[Task prompt]: Extract each line from the entries below that has the string "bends" in it.

----- Exercise data -----

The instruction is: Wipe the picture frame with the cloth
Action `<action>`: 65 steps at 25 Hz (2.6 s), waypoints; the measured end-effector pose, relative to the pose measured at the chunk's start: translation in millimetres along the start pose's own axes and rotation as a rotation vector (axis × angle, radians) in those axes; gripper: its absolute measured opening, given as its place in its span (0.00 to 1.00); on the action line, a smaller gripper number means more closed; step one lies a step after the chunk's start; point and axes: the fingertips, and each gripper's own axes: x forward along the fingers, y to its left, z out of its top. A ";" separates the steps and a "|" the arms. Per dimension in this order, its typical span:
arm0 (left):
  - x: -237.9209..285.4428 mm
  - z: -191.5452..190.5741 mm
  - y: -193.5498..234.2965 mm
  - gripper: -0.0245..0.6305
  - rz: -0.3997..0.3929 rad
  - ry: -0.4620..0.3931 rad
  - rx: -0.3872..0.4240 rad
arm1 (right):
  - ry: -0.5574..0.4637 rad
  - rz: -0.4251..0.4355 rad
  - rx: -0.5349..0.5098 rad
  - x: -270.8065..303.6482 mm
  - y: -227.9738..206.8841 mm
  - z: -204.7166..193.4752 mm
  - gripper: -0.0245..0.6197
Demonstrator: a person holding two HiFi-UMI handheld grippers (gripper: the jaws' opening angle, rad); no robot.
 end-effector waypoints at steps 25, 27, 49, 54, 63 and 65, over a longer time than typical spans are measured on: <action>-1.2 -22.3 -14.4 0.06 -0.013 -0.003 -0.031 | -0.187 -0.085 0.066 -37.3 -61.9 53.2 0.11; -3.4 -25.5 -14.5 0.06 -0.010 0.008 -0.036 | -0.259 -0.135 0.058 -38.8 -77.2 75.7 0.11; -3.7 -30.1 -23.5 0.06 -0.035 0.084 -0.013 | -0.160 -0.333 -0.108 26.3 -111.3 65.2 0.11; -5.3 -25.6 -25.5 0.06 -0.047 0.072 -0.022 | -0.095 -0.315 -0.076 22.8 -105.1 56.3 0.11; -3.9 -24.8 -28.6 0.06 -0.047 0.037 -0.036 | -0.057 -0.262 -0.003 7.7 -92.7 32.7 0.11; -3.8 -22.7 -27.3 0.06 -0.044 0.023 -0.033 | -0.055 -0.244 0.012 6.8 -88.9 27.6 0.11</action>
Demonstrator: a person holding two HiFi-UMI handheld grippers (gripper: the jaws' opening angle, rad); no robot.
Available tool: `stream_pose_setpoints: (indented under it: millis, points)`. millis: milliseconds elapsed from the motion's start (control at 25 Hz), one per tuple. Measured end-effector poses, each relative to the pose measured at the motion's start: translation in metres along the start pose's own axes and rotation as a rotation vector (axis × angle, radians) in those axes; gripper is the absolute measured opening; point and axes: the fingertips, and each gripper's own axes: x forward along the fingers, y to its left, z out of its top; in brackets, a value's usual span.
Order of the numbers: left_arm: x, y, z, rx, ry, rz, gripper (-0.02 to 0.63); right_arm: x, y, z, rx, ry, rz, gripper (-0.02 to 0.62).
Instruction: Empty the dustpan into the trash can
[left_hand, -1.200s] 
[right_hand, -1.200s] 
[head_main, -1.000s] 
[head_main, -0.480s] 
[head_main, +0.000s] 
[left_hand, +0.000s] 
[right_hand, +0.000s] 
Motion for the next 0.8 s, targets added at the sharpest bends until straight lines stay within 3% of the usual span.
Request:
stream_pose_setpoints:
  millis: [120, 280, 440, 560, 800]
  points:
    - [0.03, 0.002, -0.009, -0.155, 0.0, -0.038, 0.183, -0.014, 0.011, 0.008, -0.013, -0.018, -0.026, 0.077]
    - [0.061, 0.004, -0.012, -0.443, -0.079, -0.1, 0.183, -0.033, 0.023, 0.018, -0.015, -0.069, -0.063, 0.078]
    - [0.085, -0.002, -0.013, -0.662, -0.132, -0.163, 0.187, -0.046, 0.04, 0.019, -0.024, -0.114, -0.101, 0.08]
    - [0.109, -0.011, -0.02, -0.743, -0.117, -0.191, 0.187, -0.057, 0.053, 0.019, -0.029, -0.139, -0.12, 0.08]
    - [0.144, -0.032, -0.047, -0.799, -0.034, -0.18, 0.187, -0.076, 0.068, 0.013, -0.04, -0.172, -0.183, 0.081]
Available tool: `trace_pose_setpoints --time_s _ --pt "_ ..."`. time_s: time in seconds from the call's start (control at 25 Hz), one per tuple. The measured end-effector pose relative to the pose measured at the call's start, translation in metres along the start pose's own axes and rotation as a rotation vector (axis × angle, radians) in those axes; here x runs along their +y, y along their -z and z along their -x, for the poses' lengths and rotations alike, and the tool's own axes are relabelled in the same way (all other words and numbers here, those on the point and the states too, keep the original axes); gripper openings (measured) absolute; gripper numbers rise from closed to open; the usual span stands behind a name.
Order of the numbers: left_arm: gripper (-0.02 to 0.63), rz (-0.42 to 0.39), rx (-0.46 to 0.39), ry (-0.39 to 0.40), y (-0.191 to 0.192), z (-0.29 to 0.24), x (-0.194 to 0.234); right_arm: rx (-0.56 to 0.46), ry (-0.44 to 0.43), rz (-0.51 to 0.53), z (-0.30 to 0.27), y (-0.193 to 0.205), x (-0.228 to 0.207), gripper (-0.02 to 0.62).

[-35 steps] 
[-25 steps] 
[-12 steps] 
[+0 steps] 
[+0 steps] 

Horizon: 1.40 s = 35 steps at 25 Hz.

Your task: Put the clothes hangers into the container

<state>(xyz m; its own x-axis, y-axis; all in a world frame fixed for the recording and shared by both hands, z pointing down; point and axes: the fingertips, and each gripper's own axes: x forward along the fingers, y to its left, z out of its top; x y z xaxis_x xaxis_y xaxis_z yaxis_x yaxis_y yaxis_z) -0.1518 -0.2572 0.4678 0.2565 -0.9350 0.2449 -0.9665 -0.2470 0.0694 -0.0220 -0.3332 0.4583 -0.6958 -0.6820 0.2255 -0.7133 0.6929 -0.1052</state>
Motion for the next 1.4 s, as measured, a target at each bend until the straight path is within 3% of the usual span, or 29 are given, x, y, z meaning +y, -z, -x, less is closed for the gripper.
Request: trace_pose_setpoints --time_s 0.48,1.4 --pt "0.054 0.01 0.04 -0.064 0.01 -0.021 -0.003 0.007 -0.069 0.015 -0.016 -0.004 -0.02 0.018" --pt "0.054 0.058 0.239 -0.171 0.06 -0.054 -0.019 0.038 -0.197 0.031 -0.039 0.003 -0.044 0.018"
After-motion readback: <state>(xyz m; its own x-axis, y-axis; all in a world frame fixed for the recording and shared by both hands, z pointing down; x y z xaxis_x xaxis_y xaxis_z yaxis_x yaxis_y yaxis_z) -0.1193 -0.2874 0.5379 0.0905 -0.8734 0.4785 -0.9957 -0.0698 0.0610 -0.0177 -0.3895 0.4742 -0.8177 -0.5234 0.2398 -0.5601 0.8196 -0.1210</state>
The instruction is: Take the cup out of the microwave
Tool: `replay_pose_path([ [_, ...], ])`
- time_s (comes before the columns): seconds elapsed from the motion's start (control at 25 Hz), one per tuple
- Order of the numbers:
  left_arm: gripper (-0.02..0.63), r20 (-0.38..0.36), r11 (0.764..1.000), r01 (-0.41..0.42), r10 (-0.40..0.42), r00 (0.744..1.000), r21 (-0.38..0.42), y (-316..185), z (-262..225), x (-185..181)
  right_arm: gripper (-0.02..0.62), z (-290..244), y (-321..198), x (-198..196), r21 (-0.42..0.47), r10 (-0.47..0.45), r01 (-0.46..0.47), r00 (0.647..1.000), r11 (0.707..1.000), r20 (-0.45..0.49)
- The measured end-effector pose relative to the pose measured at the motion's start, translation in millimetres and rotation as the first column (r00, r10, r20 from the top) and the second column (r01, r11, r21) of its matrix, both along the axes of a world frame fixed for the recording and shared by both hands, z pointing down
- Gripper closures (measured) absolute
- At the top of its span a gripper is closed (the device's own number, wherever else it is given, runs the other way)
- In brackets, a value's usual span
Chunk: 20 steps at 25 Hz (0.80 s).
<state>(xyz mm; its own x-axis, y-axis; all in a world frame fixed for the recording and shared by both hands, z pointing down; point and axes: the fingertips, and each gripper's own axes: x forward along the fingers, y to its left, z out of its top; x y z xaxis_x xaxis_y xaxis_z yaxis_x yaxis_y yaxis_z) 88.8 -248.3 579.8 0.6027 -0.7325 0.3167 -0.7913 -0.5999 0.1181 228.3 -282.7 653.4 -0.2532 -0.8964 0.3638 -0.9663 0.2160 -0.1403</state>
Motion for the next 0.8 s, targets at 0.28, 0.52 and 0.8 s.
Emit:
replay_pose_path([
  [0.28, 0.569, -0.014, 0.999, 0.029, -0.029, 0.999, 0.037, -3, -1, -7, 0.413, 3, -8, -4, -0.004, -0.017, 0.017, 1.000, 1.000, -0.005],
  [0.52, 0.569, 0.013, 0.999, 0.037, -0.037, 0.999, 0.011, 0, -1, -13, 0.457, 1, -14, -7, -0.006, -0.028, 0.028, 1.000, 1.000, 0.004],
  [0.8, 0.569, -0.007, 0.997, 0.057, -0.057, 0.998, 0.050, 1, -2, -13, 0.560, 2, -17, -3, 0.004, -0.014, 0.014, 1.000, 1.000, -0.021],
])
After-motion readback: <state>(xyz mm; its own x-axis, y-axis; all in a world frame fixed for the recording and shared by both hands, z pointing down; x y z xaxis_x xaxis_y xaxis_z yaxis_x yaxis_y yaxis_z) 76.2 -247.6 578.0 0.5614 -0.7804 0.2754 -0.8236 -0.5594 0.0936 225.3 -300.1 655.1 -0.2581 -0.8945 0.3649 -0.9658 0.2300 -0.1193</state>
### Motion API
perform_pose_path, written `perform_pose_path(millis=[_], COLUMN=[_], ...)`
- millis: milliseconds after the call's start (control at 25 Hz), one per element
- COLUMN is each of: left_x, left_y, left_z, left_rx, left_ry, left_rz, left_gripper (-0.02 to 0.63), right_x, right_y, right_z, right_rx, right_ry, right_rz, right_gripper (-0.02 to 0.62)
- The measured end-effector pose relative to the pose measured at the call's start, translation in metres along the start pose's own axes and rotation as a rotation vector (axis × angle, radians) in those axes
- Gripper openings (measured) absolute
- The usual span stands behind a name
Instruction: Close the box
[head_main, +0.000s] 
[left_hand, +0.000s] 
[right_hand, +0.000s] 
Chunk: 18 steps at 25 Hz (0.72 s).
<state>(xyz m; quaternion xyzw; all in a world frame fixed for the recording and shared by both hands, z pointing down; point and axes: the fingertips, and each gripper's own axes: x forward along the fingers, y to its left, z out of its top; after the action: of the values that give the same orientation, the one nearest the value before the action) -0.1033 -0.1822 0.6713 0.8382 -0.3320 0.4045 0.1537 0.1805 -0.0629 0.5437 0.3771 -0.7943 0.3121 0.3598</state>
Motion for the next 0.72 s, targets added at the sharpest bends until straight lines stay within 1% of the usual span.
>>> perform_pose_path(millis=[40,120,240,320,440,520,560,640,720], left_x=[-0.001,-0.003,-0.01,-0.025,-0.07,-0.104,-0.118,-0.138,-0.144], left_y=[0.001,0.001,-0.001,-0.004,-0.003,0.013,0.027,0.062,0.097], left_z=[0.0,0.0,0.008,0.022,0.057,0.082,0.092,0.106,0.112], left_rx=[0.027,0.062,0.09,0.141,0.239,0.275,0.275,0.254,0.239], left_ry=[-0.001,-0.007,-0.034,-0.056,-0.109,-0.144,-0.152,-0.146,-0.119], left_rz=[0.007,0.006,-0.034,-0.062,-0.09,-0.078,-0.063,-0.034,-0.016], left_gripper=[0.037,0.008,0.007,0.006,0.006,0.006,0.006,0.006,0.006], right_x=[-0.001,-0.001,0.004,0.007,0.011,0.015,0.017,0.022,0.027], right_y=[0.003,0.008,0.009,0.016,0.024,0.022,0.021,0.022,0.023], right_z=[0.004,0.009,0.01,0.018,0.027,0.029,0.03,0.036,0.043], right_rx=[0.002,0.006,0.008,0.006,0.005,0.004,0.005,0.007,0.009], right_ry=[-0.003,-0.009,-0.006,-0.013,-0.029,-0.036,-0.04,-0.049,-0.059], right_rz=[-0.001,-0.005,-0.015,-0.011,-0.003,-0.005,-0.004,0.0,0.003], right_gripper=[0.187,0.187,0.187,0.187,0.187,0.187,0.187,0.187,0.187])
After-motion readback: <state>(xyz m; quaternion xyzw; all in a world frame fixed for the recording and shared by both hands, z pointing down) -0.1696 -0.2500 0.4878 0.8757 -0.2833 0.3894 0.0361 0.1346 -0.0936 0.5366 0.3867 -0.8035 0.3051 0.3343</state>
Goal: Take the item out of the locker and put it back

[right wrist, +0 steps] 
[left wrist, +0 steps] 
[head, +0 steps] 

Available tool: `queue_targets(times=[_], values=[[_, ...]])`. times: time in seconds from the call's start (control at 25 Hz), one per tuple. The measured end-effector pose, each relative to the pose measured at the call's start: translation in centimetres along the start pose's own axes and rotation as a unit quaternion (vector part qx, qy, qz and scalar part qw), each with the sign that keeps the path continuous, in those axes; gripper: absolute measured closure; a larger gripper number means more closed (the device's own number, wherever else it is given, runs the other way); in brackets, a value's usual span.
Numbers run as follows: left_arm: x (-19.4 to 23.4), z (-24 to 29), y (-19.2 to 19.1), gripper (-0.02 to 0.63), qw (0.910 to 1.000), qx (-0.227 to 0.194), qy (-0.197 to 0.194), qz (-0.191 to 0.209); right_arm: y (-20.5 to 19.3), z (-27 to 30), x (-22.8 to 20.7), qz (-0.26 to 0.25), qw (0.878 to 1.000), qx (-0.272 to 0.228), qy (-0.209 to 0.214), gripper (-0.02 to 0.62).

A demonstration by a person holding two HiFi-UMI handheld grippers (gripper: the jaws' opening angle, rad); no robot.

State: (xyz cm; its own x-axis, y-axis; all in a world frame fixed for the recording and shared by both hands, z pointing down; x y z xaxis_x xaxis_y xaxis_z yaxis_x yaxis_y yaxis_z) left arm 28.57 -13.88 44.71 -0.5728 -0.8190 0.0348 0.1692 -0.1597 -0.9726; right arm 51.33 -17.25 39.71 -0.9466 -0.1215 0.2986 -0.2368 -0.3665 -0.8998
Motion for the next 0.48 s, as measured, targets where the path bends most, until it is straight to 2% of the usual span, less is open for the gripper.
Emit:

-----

[Final answer]:
Motion for the next 0.8 s, targets added at the sharpest bends until straight lines stay within 3% of the usual span.
Motion for the next 0.72 s, targets added at the sharpest bends until straight lines stay within 1% of the usual span.
Motion for the next 0.48 s, as measured, targets where the path bends most, until it is straight to 2% of the usual span, less is open for the gripper.

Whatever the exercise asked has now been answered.